NHRA drag racing phenom Aaron Stanfield grew up in Bossier City, La., thinking his ABCs stood for alternators, blocks and crankshafts.
That’s because his grandfather, Howard Stanfield, a successful sportsman-class racer, taught him to identify engine components at an early age.
“I never got to watch him race. He passed away in 2012. He had Parkinson’s disease, so around the time I started really getting into it, his health wasn’t there,” the newly crowned two-time Factory Stock Showdown champion and Pro Stock hard charger said. “But I remember as a kid, going up to the shop. He was always involved in everything my dad (Greg Stanfield) did, from the early Pro Stock Trucks to his Pro Stock (career).
“I remember being really young and he would bring me in the engine room. They would have an engine assembled and he would point at different parts. He would make me remember and name all the parts.

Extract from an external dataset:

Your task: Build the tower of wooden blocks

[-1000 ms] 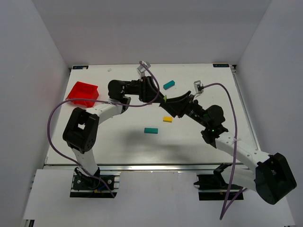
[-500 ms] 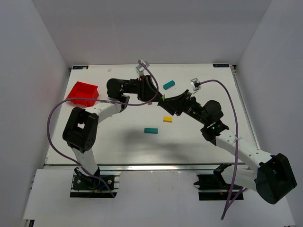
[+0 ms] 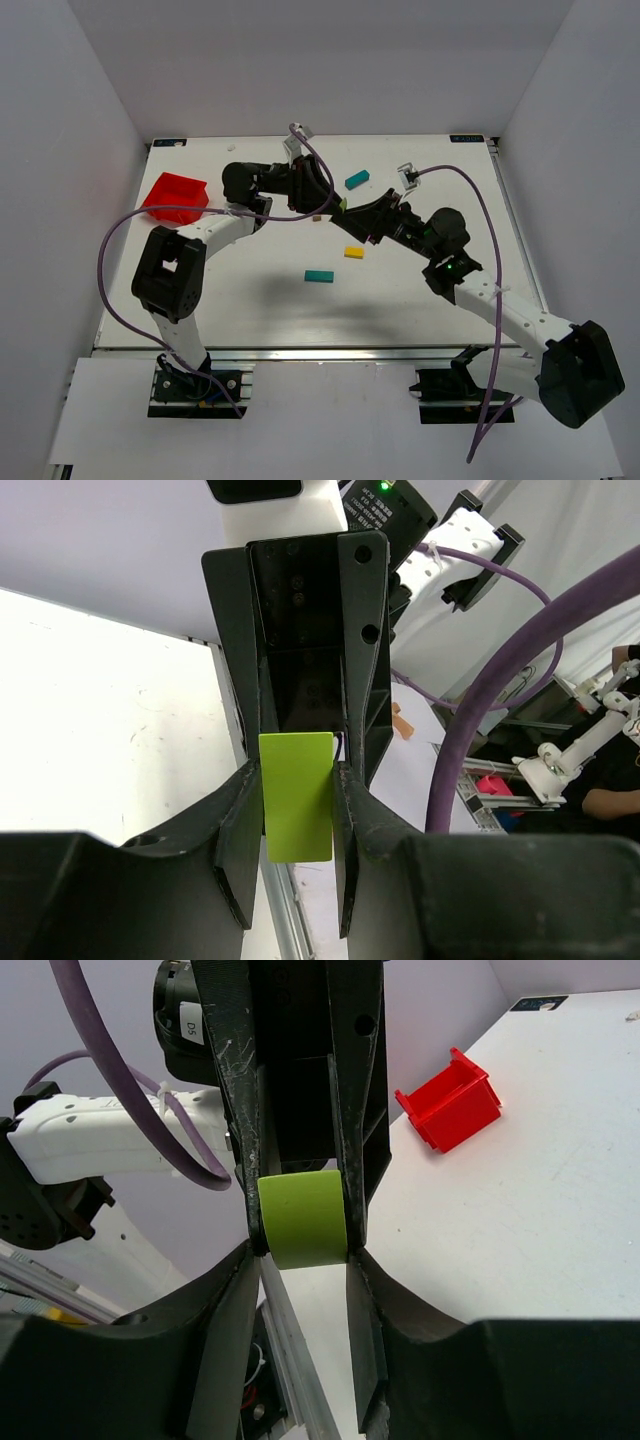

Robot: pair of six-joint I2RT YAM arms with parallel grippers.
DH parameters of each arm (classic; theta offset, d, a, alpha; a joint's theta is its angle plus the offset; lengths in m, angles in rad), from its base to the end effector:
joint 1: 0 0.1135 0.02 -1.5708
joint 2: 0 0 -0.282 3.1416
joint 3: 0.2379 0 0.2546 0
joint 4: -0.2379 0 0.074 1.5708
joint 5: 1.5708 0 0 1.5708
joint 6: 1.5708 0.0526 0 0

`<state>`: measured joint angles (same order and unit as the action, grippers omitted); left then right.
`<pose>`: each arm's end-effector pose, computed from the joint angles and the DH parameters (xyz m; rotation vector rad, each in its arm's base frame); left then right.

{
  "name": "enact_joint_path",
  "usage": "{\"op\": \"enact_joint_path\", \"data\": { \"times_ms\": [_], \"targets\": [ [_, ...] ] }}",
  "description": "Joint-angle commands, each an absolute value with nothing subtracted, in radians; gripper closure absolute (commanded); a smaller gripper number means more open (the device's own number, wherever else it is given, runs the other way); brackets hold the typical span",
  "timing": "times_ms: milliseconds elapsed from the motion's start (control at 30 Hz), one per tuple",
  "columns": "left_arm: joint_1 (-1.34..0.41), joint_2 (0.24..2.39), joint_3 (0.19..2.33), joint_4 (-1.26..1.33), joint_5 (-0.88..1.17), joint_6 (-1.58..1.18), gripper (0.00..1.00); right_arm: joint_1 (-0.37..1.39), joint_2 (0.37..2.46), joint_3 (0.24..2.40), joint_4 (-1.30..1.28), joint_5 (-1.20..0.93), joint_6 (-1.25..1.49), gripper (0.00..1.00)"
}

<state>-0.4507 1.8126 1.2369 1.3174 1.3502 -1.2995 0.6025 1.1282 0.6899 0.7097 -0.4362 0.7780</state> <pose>0.3294 -0.2164 0.3607 1.0588 1.4107 -1.9180 0.2065 0.1690 0.3503 -0.2879 1.4492 1.4312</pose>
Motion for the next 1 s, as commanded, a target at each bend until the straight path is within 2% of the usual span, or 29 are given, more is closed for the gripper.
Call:
{"op": "enact_joint_path", "data": {
  "times_ms": [0, 33, 67, 100, 133, 200, 233, 267, 300, 333, 633, 867, 967],
  "targets": [
    [-0.466, 1.787, 1.255, 1.692, 1.330, -1.261, 0.94, 0.620, 1.155, 0.710, 0.824, -0.506, 0.813, 0.80],
    [-0.466, 1.787, 1.253, 1.693, 1.333, -1.262, 0.94, 0.620, 1.157, 0.706, 0.840, -0.506, 0.811, 0.86],
    [-0.468, 1.784, 1.252, 1.694, 1.333, -1.261, 0.94, 0.618, 1.158, 0.703, 0.854, -0.506, 0.810, 0.96],
    [-0.471, 1.781, 1.252, 1.694, 1.336, -1.264, 0.93, 0.620, 1.160, 0.704, 0.854, -0.503, 0.801, 1.00],
    [-0.472, 1.778, 1.250, 1.695, 1.342, -1.262, 0.81, 0.620, 1.160, 0.707, 0.851, -0.503, 0.793, 1.00],
    [-0.469, 1.772, 1.246, 1.700, 1.344, -1.264, 0.67, 0.620, 1.155, 0.712, 0.819, -0.496, 0.779, 1.00],
    [-0.465, 1.764, 1.240, 1.704, 1.345, -1.264, 0.40, 0.618, 1.152, 0.718, 0.805, -0.495, 0.755, 1.00],
    [-0.463, 1.760, 1.236, 1.706, 1.348, -1.264, 0.18, 0.618, 1.146, 0.718, 0.792, -0.491, 0.740, 1.00],
    [-0.462, 1.756, 1.235, 1.707, 1.353, -1.264, 0.07, 0.617, 1.129, 0.716, 0.776, -0.485, 0.726, 1.00],
    [-0.459, 1.750, 1.238, 1.706, 1.367, -1.262, 0.02, 0.617, 1.120, 0.716, 0.738, -0.477, 0.689, 1.00],
    [-0.449, 1.778, 1.302, 1.641, 1.430, -1.264, 0.02, 0.612, 1.019, 0.752, 0.478, -0.381, 0.522, 1.00],
    [-0.393, 1.825, 1.429, 1.481, 1.522, -1.258, 0.02, 0.606, 1.046, 0.874, 0.012, -0.192, 0.295, 1.00],
    [-0.365, 1.923, 1.512, 1.466, 1.551, -1.368, 0.02, 0.600, 1.074, 0.925, -0.109, -0.086, 0.229, 1.00]
  ]
}}
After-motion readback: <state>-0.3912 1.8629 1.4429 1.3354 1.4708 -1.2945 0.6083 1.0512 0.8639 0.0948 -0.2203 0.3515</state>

He was a teacher at our local vo-tech school,” he said of his grandpa, who taught for 20 years at Caddo Career and Technology Center in Shreveport, La. “I just remember being really young and knowing what all the parts are called.”
That’s what makes 26-year-old Aaron Stanfield a bit of a throwback in the style of Bob Glidden, Warren Johnson and the pioneers of drag racing who built, serviced and raced their own cars. He clearly is cut from the same sheet metal as his dad Greg, with his classic good looks, ready smile, humility and track record.
Greg Stanfield won 13 national events and earned four national Super Stock championships. He competed in five classes: Pro Stock, Pro Stock Truck, Stock, Super Stock and Competition Eliminator. Aaron Stanfield, who drives the Janac Brother’s Rcing entries in both the NHRA Pro Stock and Factory Stock Showdown classes, also has experience in entries in the Stock, Super Stock, Super Comp and Top Dragster categories.
The third-generation racer’s 2020 achievements alone included earning the Factory Stock Showdown championship in his Chevrolet COPO Camaro by winning five of the six races. At Houston Raceway Park, he won three trophies in one day, claiming his first Pro Stock victory with Elite Motorsports, winning the FSS race and securing his first FSS title.
On top of that, he earned the Lucas Oil Drag Racing Series Division 4 Top Dragster championship.
This year, Aaron Stanfield entered the Countdown with three Pro Stock victories in four final-round appearances. He clinched a repeat of his FSS championship in September and continued to dominate the Division 4 Top Dragster standings.
What might be more significant is that Stanfield, who made his professional debut in 2014 at age 19, has ushered in a wave of younger Pro Stock drivers who have changed the conversation about the class. As late as two or three years ago, the category teetered on the brink of collapse, many thought.
Today, as multi-time champion Greg Anderson affirmed, it’s healthy and growing: “We all say we need young blood in the class and we absolutely have it. It used to be all old people like me and now I’m probably one of one or two guys that are older. So the class switched and that’s what it has to do to continue.”
Stanfield said, “I think that is really good. And you can walk through the Pro Stock pits and you wouldn’t hear one person say a bad thing about that.”
Stanfield is 26 — “but people ask me if I have a driver’s license,” he said — and he’s kind of a midpacker among the younger set. Mason McGaha is 19. Cristian Cuadra is 22 and his brother, Fernando Cuadra Jr., is 25. Robert River is 28. In their early 30s are Vincent Nobile (30), Dallas Glenn (31), Troy Coughlin Jr. (31) and Kyle Koretsky (32).